For many divers, the markings around the neck(top) of the tank may well be like reading hieroglyphics. The only real numbers most divers need to know is the tank pressure that the tank will hold, the annual inspection date, and when the periodic tank inspection is due. I will talk about all these as well as the metal types of the of most popular tanks. All dive shop owners will be able to help you interrupt the markings as well as taking care of your tank. Please visit your local dive shop for more information. The marking are not hard to learn and I will attempt to take the mystery out of the markings.

First set of letters either DOT or DOT/CTC. These stand for US Department of transportation and the Canadian Transportation Commission. If you travel to Canada and take tanks across the boarder, make sure it has this CTC marking on it. Most tanks sold in the US have the DOT stamp on it.

Next set of letters tell what type metal the tank is made from. The 3A denotes carbon steel. Used for early tanks. This tank more prone to corrosion than chrome steel of aluminum.

The 3AA stands for chrome-molybdenum steel. It appears on virtually all steel tanks today.
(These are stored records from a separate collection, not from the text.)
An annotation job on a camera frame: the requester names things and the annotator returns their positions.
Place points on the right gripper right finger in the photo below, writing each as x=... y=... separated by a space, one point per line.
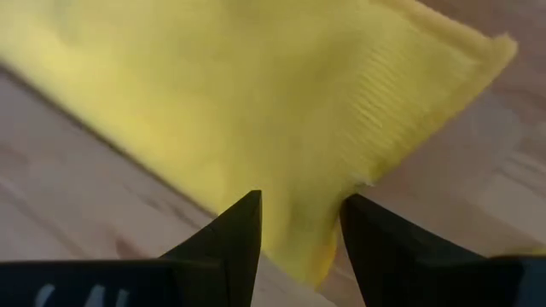
x=426 y=277

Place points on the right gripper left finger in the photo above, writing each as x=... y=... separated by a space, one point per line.
x=192 y=281

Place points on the yellow microfiber towel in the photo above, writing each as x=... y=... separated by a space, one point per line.
x=277 y=106

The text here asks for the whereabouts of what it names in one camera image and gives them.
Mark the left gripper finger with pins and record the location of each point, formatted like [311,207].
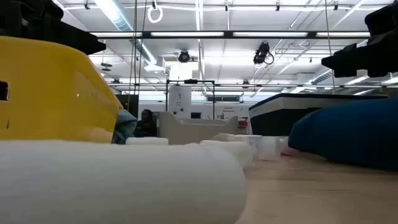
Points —
[28,9]
[46,29]

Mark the overhead light bar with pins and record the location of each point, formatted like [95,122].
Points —
[228,34]

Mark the blue patterned gown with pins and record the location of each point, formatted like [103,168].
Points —
[124,126]

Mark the small clear vial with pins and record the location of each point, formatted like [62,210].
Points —
[269,149]

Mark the grey plastic bin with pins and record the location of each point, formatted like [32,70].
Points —
[192,130]

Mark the white gauze roll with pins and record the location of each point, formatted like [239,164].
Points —
[146,141]
[109,183]
[230,151]

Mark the black overhead camera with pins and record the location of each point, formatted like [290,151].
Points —
[183,56]

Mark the black screen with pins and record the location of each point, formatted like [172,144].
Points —
[130,105]

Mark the black background rig frame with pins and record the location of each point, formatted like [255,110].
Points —
[167,96]

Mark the person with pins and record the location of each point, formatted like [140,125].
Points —
[146,123]

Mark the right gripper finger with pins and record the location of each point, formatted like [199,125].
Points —
[370,57]
[384,20]

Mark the dark blue cloth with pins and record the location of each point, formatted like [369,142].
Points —
[351,133]

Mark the yellow plastic basket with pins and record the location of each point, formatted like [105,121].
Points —
[53,93]

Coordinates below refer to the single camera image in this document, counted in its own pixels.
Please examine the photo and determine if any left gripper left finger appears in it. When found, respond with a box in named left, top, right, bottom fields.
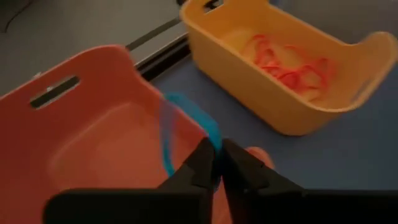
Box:
left=158, top=138, right=216, bottom=224

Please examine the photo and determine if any blue rubber band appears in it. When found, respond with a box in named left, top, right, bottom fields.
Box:
left=158, top=91, right=223, bottom=178

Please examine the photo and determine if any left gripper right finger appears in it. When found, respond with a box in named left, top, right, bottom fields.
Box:
left=222, top=139, right=304, bottom=224

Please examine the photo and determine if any orange rubber band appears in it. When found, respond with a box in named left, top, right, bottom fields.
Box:
left=298, top=46, right=337, bottom=94
left=276, top=70, right=307, bottom=91
left=247, top=33, right=282, bottom=69

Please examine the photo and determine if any yellow plastic basket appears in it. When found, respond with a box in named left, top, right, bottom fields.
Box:
left=179, top=0, right=398, bottom=137

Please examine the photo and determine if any orange plastic basket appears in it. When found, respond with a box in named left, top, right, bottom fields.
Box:
left=0, top=44, right=276, bottom=224

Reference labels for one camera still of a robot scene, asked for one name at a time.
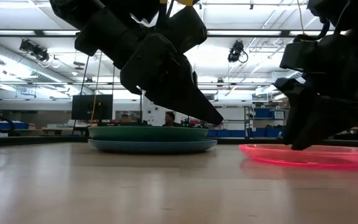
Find large teal plastic plate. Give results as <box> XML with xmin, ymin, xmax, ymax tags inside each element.
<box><xmin>88</xmin><ymin>125</ymin><xmax>209</xmax><ymax>142</ymax></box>

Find blue storage bin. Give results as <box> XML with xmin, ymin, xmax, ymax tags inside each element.
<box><xmin>208</xmin><ymin>129</ymin><xmax>247</xmax><ymax>138</ymax></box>
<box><xmin>0</xmin><ymin>121</ymin><xmax>29</xmax><ymax>131</ymax></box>
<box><xmin>254</xmin><ymin>108</ymin><xmax>272</xmax><ymax>119</ymax></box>

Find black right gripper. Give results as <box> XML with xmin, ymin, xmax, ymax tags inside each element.
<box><xmin>273</xmin><ymin>30</ymin><xmax>358</xmax><ymax>151</ymax></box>

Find black aluminium table frame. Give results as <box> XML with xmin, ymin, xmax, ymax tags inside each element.
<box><xmin>0</xmin><ymin>134</ymin><xmax>358</xmax><ymax>149</ymax></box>

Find small translucent orange plate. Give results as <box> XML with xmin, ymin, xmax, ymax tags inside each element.
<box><xmin>238</xmin><ymin>143</ymin><xmax>358</xmax><ymax>170</ymax></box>

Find large blue plastic plate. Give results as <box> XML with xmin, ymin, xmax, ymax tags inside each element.
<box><xmin>87</xmin><ymin>138</ymin><xmax>218</xmax><ymax>154</ymax></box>

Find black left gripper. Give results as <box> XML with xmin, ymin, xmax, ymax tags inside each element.
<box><xmin>74</xmin><ymin>5</ymin><xmax>224</xmax><ymax>126</ymax></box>

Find person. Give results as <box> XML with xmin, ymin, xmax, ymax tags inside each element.
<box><xmin>162</xmin><ymin>111</ymin><xmax>180</xmax><ymax>127</ymax></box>

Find black ceiling-mounted camera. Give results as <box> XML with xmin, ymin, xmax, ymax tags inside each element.
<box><xmin>19</xmin><ymin>39</ymin><xmax>50</xmax><ymax>62</ymax></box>
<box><xmin>227</xmin><ymin>40</ymin><xmax>249</xmax><ymax>63</ymax></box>

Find black computer monitor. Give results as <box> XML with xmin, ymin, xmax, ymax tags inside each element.
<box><xmin>71</xmin><ymin>94</ymin><xmax>114</xmax><ymax>122</ymax></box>

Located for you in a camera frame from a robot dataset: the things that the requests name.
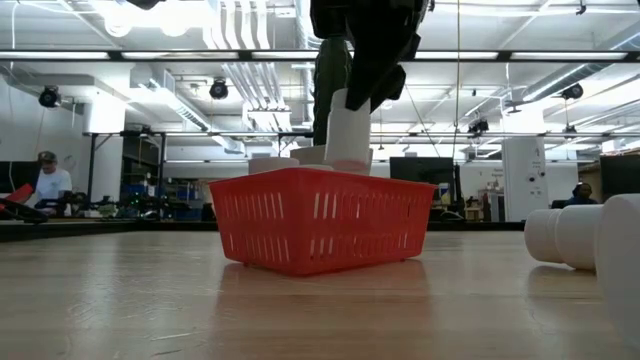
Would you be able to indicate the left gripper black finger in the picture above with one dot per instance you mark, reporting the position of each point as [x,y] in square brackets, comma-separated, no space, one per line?
[365,82]
[395,85]

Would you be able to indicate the red plastic slotted basket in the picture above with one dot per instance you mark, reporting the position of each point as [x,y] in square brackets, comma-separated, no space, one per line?
[300,227]

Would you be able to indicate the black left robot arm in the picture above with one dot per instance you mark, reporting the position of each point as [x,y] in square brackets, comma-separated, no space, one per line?
[145,3]

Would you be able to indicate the green cactus plant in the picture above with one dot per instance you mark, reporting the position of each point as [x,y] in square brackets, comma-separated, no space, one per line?
[325,85]

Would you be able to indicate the black computer monitor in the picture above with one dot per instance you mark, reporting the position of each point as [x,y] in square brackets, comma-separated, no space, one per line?
[15,172]
[620,175]
[420,172]

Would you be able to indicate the black ceiling lamp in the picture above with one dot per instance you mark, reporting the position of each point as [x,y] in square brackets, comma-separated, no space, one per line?
[478,126]
[218,89]
[571,91]
[48,96]

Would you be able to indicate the white square column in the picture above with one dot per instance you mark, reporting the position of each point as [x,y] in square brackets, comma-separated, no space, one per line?
[524,177]

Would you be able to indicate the blue storage bin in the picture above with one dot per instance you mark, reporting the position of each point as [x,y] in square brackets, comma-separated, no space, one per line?
[134,190]
[186,194]

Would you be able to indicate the person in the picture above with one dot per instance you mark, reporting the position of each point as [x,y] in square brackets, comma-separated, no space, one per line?
[582,195]
[52,182]

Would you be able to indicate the black benchtop robot equipment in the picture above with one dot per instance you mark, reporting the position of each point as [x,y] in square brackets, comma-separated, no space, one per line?
[145,205]

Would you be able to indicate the red and black device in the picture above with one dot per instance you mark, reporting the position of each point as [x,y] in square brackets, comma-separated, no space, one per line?
[22,192]

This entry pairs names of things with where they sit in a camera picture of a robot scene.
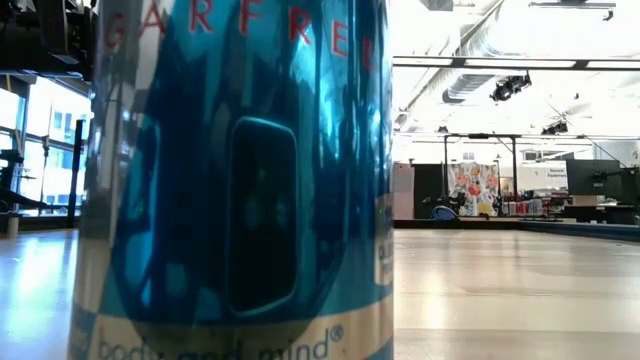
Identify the blue white rounded object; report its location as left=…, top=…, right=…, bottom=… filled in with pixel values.
left=429, top=204, right=459, bottom=222

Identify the black ceiling spotlight cluster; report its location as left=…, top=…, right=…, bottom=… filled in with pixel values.
left=541, top=120, right=570, bottom=136
left=489, top=73, right=533, bottom=103

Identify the blue silver energy drink can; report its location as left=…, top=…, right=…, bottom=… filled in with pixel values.
left=67, top=0, right=396, bottom=360

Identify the floral printed banner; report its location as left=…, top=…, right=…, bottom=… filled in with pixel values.
left=448, top=161, right=500, bottom=218

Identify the black tripod stand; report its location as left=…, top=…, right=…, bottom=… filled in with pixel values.
left=66, top=118, right=85, bottom=230

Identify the silver ceiling air duct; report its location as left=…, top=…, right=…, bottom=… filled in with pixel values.
left=441, top=73, right=497, bottom=105

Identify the black partition panel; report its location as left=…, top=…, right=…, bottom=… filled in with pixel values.
left=412, top=163, right=446, bottom=220

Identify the black adjustable stand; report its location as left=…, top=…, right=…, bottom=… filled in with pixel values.
left=0, top=148, right=54, bottom=236

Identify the black computer monitor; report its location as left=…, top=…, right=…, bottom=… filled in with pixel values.
left=566, top=159, right=624, bottom=197

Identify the pink partition panel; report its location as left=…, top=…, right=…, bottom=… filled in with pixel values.
left=393, top=163, right=415, bottom=220

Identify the dark desk with equipment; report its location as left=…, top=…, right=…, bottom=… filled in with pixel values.
left=563, top=194, right=640, bottom=225

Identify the row of red white packages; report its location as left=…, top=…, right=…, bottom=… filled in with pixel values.
left=502, top=198, right=544, bottom=217

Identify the white sign with text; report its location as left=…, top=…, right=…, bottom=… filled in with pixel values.
left=517, top=164, right=569, bottom=192

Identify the black metal gantry frame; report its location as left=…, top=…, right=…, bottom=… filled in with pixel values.
left=442, top=132, right=519, bottom=201

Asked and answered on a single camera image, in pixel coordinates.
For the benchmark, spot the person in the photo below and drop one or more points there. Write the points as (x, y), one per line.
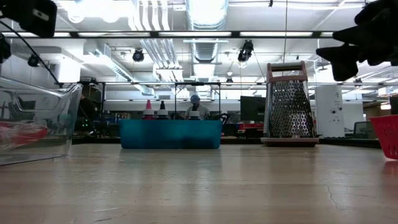
(202, 112)

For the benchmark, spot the red plastic basket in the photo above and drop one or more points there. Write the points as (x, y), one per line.
(388, 137)

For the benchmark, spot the black monitor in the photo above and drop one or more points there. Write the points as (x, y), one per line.
(252, 109)

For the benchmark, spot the pink food colouring bottle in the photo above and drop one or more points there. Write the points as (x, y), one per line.
(148, 113)

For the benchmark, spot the red snack packet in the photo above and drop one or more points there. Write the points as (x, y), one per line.
(21, 137)

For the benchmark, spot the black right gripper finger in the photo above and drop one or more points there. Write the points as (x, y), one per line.
(351, 35)
(343, 63)

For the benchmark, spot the silver ventilation duct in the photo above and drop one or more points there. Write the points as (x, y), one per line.
(205, 18)

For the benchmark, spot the black food colouring bottle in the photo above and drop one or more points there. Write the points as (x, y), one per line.
(162, 114)
(194, 115)

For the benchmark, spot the pink box grater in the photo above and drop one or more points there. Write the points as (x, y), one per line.
(289, 109)

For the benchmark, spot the white cabinet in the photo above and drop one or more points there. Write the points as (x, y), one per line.
(329, 109)

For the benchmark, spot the clear glass baking dish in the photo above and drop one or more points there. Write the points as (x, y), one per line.
(62, 124)

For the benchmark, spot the teal plastic bin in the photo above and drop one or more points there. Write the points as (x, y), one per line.
(171, 133)

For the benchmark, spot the black ceiling spotlight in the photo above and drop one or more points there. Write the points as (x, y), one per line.
(138, 55)
(33, 60)
(245, 51)

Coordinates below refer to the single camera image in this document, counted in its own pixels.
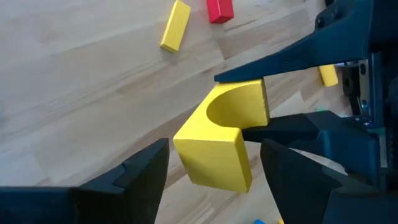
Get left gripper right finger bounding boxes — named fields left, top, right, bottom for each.
left=260, top=138, right=398, bottom=224

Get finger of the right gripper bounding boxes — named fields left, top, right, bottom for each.
left=213, top=0, right=374, bottom=84
left=241, top=110, right=381, bottom=188

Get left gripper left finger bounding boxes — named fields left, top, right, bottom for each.
left=0, top=138, right=170, bottom=224

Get yellow cylinder block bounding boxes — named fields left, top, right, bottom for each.
left=318, top=64, right=339, bottom=88

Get yellow arch block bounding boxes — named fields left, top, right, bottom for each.
left=173, top=78, right=271, bottom=194

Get short red block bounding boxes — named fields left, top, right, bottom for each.
left=206, top=0, right=235, bottom=24

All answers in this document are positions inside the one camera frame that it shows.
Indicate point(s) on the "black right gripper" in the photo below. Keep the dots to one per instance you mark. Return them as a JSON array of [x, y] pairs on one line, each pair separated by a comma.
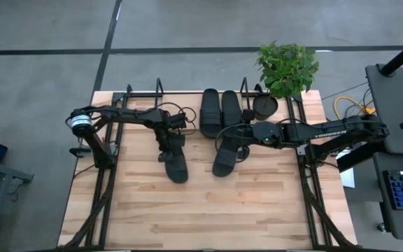
[[247, 136]]

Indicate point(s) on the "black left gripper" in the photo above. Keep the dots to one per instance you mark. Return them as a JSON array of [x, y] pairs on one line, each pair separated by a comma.
[[163, 140]]

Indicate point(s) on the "black rubber slide sandal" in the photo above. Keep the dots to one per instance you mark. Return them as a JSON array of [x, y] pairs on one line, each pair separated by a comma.
[[224, 164], [231, 105], [209, 105], [177, 171]]

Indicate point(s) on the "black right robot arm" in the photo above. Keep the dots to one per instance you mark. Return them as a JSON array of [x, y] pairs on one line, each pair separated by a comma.
[[327, 131]]

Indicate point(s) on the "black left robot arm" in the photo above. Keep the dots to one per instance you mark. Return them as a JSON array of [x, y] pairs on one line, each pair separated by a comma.
[[131, 117]]

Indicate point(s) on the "black plant pot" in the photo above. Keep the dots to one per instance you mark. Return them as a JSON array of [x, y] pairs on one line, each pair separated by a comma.
[[264, 108]]

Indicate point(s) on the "green leafy plant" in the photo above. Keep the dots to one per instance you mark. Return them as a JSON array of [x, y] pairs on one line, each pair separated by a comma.
[[287, 70]]

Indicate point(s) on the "white paper sheet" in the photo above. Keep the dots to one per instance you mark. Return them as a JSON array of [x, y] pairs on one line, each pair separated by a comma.
[[348, 178]]

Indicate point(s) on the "grey desk top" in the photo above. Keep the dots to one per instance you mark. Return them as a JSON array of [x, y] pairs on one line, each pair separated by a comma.
[[394, 105]]

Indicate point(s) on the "grey metal stand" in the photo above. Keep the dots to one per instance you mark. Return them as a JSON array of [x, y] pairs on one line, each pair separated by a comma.
[[12, 172]]

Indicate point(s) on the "dark grey laptop desk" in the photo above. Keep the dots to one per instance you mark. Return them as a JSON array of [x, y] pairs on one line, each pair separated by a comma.
[[397, 224]]

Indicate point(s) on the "black pole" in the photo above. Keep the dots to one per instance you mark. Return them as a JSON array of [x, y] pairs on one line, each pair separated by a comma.
[[402, 54]]

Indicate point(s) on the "wooden shelf with black frame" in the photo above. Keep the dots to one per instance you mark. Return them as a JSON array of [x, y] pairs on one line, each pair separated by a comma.
[[189, 98]]

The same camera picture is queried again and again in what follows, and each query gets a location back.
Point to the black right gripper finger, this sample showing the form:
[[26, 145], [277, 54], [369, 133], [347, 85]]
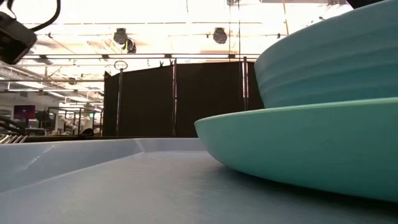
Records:
[[360, 3]]

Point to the teal plastic plate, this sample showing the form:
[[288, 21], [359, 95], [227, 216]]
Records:
[[295, 146]]

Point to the red and black hanging device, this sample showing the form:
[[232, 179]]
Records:
[[130, 46]]

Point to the black curtain partition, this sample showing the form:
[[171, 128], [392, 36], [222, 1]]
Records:
[[202, 99]]

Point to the blue plastic bowl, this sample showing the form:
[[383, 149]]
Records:
[[326, 62]]

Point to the monitor with magenta screen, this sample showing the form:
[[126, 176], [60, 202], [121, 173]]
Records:
[[24, 112]]

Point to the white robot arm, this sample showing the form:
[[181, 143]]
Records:
[[68, 123]]

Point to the black metal table frame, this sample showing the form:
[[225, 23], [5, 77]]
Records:
[[62, 139]]

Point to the blue plastic tray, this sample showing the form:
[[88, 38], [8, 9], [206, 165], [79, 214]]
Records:
[[124, 193]]

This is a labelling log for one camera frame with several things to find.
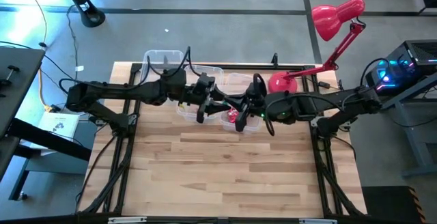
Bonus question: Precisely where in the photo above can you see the black computer with lights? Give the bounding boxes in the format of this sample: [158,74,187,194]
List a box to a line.
[365,39,437,94]

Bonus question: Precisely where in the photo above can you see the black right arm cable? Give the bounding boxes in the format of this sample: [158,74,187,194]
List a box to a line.
[251,72,376,137]

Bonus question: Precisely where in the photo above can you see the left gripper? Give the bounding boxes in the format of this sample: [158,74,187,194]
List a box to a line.
[191,72,230,116]

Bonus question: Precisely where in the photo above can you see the red desk lamp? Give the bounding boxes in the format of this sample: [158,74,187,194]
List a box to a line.
[268,0,367,94]

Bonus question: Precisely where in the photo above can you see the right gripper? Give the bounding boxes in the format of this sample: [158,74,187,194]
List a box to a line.
[223,87,271,117]

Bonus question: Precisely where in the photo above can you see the red candy packet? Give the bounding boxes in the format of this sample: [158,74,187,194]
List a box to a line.
[227,107,240,124]

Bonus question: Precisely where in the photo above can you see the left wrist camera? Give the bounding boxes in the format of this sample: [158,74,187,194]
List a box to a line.
[195,101,208,124]

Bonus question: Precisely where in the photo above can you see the white paper booklet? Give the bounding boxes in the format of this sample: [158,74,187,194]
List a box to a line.
[37,111,80,139]

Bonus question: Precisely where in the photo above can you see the black floor stand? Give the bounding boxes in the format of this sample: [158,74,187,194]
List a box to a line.
[56,0,106,29]

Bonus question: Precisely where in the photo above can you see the yellow floor cable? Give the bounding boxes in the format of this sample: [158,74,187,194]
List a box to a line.
[38,68,54,112]

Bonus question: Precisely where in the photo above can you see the clear plastic bin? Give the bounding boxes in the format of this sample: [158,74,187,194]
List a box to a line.
[220,72,267,135]
[175,64,225,122]
[138,48,185,98]

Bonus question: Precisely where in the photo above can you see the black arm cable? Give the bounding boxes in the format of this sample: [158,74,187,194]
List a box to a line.
[251,72,376,137]
[58,45,202,97]

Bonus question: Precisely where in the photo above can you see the pale floor cable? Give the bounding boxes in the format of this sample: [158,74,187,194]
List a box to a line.
[18,0,48,47]

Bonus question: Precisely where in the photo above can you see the black lamp power cord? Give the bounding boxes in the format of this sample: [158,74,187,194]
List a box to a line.
[303,75,344,92]

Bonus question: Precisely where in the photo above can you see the grey metal cart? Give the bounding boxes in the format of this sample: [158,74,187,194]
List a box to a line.
[380,72,437,180]

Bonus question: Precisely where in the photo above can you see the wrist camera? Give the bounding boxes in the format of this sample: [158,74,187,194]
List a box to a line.
[195,101,208,124]
[235,111,251,132]

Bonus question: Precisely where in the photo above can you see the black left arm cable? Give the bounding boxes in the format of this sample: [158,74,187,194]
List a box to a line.
[58,45,202,97]

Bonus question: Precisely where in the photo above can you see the black metal table frame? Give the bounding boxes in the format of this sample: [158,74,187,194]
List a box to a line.
[75,61,368,224]

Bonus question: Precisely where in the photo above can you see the white edge bracket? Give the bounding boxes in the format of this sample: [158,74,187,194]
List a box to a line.
[107,216,147,224]
[298,218,338,224]

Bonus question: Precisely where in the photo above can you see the black floor cable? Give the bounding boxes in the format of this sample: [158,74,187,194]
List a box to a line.
[66,3,86,81]

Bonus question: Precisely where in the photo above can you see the black side desk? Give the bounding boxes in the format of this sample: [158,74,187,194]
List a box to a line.
[0,46,92,201]

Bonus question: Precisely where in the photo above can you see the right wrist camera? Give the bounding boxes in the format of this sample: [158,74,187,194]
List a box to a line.
[235,111,251,132]

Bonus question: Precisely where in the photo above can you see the black box hazard stripes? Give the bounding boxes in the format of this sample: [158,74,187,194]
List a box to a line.
[361,185,427,224]

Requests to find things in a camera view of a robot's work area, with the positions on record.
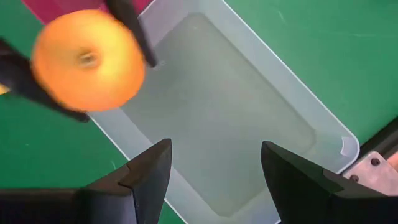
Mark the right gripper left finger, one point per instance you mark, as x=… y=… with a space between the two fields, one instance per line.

Aluminum cylinders may bear the designations SP6498, E6498, or most times it is 3AL. First two designations identify permit numbers under which aluminum cylinders are manufactured. But the 3AL is the usual mark you will see on tanks manufactured in the US after July 1, 1982.

The next set of numbers, usually four, is the working pressure of the tank. This is expressed in pounds-per-square inch. The cylinder should not be filled past this point. The single exception to this is when you see a + sign at the end of the second row or next to this pressure. That plus sign is usually assigned to steel tank and means you can fill by 10% increase. Most aluminum tanks go to 3000 psi, a few go to 3300 psi. You need to look at this to see what your tank is rated at. Of course the dive shop you take you tanks to will look at this number.

Some tanks have a second row while others may have more. All tanks have an unique number assigned to them to identify the tank, this is the serial number. May represent the size and lot number.

This usually follows the serial number and describes the dealer who made the tank. PST is Pressed Steel Company, Luxfer, and Kidde are the common.

The cylinders initial date follows the manufacturer name. It consist of numbers representing month and year that the cylinder was tested. These numbers will be separated by the hydrostatic tester's initials or a special symbol that the tested had registered with the DOT. Each tank needs to be re-tested every 5 years. Each 5 year test date will appear somewhere at the top around the neck.

This is a brief explanation of tank markings. Like I mentioned above, ask you local dive shop to help you determine what your specific markings mean.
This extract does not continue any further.